Review of “Bride Wars”
Weddings do tend, on occasion, to bring out the very worst in folk. The heightened emotions often turn people into complete clichés – clichés that are a comedy gold mine. The makers of Bride Wars mine away to their hearts content.
Best friends Liv (Kate Hudson) and Emma (Anne Hathaway) share the same dream – to get married at the Plaza Hotel in New York. Fortune smiles on them when they both find themselves engaged and booked in for June weddings with ultimate wedding planner Marion St Claire (Candice Bergen). Fortune looks the other way, though, and an administration mix-up sees one of the bookings lost, and the girls start to compete for the remaining date, claws out, in an escalating spiral of acts of sabotage.

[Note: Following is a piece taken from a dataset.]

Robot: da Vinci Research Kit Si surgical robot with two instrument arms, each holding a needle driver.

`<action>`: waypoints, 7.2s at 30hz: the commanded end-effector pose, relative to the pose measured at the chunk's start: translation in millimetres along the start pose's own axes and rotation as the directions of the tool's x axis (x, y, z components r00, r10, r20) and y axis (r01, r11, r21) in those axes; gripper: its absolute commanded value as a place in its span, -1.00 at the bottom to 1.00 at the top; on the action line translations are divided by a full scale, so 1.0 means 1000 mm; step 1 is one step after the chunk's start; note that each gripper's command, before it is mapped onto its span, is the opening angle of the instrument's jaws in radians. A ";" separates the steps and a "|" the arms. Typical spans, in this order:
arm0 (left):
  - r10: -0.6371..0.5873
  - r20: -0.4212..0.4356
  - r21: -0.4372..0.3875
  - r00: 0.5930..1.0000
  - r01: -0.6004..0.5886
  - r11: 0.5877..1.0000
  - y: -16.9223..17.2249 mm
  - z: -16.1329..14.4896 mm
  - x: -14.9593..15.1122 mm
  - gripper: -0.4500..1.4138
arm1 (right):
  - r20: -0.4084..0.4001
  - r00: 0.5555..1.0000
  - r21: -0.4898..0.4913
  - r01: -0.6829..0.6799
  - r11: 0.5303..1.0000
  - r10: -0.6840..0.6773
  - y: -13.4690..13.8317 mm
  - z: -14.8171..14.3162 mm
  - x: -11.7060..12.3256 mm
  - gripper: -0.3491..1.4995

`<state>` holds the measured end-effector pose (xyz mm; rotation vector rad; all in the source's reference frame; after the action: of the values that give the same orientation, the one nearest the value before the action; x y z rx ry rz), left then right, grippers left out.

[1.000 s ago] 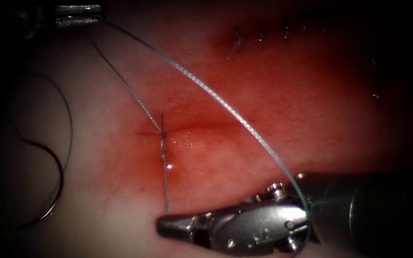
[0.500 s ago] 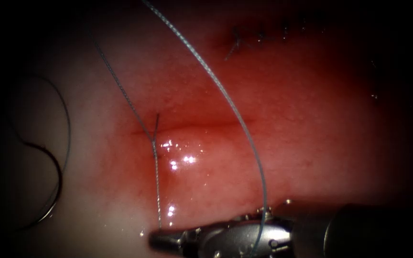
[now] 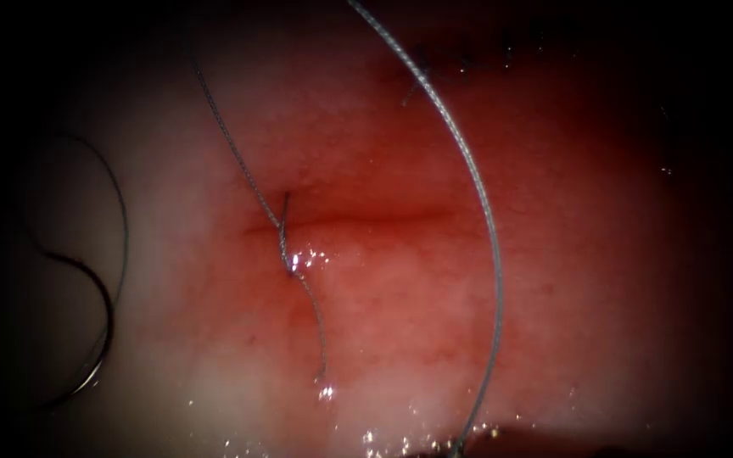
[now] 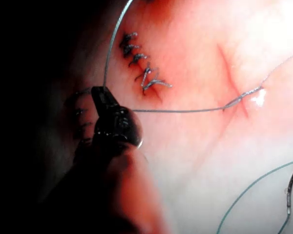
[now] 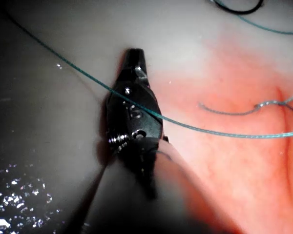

The reasonable viewer might ask questions such as –wouldn’t actual friends decide to share the date and have a double wedding and not turn into shrewish harridan clichés? Such a viewer, however, has probably never met a real life Bridezilla in action. I have seen lifelong friends never speak to each other over disagreements as mild as hair length or dress colour.
One might also ask – did feminism make no inroads into the female psyche? Surely a wedding and a man are not the only reasons for a woman’s existence. Such thought, however, takes a holiday for the 90-odd minutes of Bride Wars, whose screenplay by Greg DePaul and Saturday Night Live’s Casey Wilson, should provoke no actual thought whatsoever and should be taken only at face value. If it weren’t for the two very winsome leads, I’m afraid this film wouldn’t have much to offer. The comedy is slight at best, but the misses Hathaway and Hudson are a good pairing.
Kate Hudson inherited the Queen of Droll Delivery crown from her mother, while Anne Hathaway, soon to be seen in the fantastic Rachel Getting Married, is the quiet achiever in every film she appears in. Her performances are always elegant and understated, even when acting the maniacal shrew here.
Support from Kristen Johnston as Emma’s surrogate Maid of Honour, and from veteran Candice Bergen, add considerably to the film, while the male characters are token, and almost irrelevant to the whole wedding process. It says a lot that the biggest work on the CV of director Gary Winick are episodes of Ugly Betty. This feels like a little sitcom with a big budget. Still, none of the aforementioned faults will mean a thing to the hoards of overidentifying women who will just love Bride Wars.